“What’s wrong? Forget how to shoot?” Brody asked. “As I recall, you were one of the best players in the squad.”
“Fuck off,” I snapped. He gave me a look and shook his head as he made another perfect shot. After sinking two more balls, I could tell he intentionally missed the next.
“You don’t have to let me win,” I said. “I can do it myself.”
“Not shooting like that you can’t,” he said. “My grandmother hits better, and she’s half blind and has arthritis.”
“Then maybe you better go play pool with her,” I said. He laughed and I sighed. Brody knew I was in a bad mood, but he was also willing to put up with it. I had told him everything when he got to the bar, including how much it crushed me to think that it was over.
“I just don’t think I can go through with another heartbreak,” I told him.
‘Then why not talk to her? It’s the only way you’re going to get to the bottom of your feelings. And hers, too, for that matter,” he replied. Always practical, but not always one to understand right where I was with my emotions.
“That’s the problem. I heard what she said to her parents, and I know nothing is going to change that,” I replied. “She isn’t like me in ways that matter too much for us to ignore. I’m not sure why I thought things could be real between us.”
“You know her better than I do, but from the sounds of things you two hit it off well, get along, and liked spending time together. Are you sure you know the whole story here?” he’d asked.
The problem was, I was absolutely convinced that I had the whole story. What else was there for me to know? She didn’t just tell her parents what was going on, she laughed about it and made it clear it wasn’t going to continue. I had heard what I needed to, and I didn’t need to hear it again.
“The thing is, if she really didn’t care, why did she try to come after you?” he’d asked.

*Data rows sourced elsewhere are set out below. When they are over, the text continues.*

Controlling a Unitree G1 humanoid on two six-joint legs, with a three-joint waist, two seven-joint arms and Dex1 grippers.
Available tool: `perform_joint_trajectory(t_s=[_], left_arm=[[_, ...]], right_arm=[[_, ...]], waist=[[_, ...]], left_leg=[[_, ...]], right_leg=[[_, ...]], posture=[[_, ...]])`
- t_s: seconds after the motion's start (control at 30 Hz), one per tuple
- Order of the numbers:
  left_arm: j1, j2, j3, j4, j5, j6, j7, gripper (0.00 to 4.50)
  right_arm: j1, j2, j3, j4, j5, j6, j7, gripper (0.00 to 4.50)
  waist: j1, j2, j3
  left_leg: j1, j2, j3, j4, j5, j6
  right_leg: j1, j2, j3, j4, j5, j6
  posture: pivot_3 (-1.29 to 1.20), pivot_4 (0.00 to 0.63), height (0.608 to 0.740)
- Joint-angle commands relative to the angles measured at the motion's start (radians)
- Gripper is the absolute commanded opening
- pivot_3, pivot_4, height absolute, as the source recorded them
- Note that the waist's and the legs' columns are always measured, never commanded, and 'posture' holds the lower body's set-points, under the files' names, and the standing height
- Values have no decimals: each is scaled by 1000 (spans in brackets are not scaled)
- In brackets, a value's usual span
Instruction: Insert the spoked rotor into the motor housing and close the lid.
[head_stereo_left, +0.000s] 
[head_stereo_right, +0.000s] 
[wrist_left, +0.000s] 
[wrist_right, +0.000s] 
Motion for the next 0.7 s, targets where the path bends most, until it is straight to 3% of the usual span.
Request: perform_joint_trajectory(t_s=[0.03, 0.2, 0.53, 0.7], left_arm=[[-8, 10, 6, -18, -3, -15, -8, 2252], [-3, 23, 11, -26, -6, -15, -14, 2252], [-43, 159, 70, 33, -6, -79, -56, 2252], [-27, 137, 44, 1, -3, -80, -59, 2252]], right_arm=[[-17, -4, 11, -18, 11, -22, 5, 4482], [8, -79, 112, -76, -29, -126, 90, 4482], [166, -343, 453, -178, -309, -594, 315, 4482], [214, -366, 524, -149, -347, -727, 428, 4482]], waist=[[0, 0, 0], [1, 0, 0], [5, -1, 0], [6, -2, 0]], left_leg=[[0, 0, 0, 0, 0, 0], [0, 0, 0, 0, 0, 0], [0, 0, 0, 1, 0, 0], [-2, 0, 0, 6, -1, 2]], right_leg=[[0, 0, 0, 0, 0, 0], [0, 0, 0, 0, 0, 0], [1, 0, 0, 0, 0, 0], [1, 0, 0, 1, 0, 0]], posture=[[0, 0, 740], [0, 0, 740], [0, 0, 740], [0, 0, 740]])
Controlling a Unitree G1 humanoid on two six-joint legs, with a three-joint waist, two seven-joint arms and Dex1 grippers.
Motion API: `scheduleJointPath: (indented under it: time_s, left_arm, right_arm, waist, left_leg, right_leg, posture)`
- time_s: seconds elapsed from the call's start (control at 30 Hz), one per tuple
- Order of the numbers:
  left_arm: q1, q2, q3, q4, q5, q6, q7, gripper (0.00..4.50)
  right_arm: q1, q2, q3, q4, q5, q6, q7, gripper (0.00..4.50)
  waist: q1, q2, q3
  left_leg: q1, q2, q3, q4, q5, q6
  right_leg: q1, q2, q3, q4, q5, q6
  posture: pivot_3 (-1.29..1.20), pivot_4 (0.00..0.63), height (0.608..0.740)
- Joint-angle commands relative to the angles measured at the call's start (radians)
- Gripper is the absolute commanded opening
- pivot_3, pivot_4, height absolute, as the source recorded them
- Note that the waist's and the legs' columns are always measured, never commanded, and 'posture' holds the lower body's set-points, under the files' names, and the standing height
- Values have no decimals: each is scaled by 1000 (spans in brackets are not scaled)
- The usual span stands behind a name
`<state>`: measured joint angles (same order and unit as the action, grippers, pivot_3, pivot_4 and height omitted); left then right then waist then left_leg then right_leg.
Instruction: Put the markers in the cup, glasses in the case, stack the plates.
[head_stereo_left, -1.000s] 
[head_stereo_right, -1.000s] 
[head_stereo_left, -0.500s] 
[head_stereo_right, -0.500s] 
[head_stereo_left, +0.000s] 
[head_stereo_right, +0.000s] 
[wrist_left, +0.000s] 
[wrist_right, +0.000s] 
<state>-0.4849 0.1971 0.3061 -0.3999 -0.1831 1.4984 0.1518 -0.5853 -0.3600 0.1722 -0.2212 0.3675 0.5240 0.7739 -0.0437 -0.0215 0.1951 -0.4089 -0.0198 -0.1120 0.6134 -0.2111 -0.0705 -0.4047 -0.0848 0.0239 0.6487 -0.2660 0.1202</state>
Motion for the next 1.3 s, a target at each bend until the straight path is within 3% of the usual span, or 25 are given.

“Guilt? She’s a sweet girl. I’m sure she didn’t like the fact that I’d overheard what she said, and she wanted to make sure I wasn’t too upset. Or maybe she wanted it to be my fault if I pushed her away. Who knows? Women are hard to figure out,” I told him. “I just don’t know how I’m going to face her now.”
“That’s a tough one. But it’s going to have to happen if you’re going to get your shit out of her place as well as the money she owes you,” he said.
“I’m not sure I even want it now,” I admitted. “I really don’t.”
“Well, you’d better take it anyway. It’s not like you have a ton of other money lying around to get you a place and see you through until you get a job,” he said. I knew he was right. I had to get the money from her, and I had to get my things, too.
I’d be leaving with the check and the duffel I’d come in with. There was no way I was going to keep any of the clothes and things I’d bought with her card. Nope, it was back to Target for my wardrobe and toiletries. And honestly, that part was totally fine with me.
Then, the worst thing that could have happened, happened. I knew she was trying to get a hold of me. She kept calling my phone to the point I turned off the ringer. I didn’t want to talk to her, and I didn’t like hearing the ringtone sounding every few minutes.
I’d talk to her when I was ready, but like before, I had to figure out what I was going to say. I didn’t want to have a big talk. I didn’t want to hear a speech, I just wanted to accept the fact that we weren’t going to be together and move on.
But I was going to have to figure out how to say that without it turning into anything more. No arguing, no shouting, no show of emotion on my side whatsoever. Hell, I wouldn’t cry if I was just quitting another job, and that was how I was going to force myself to look at this situation.
What I didn’t think she’d do, however, is track me down on foot. I figured she’d wait for me to come back to the apartment and give me my things, maybe tell me once more how happy she was that I helped her, and we’d move on.
When she walked through the door at the bar, my heart nearly stopped. I didn’t want to talk to her in front of Brody. Hell, I didn’t want to talk to her at all right now. I needed time to think about what I was going to say, I needed the time to get over her before we talked about how it wasn’t ever going to happen between us.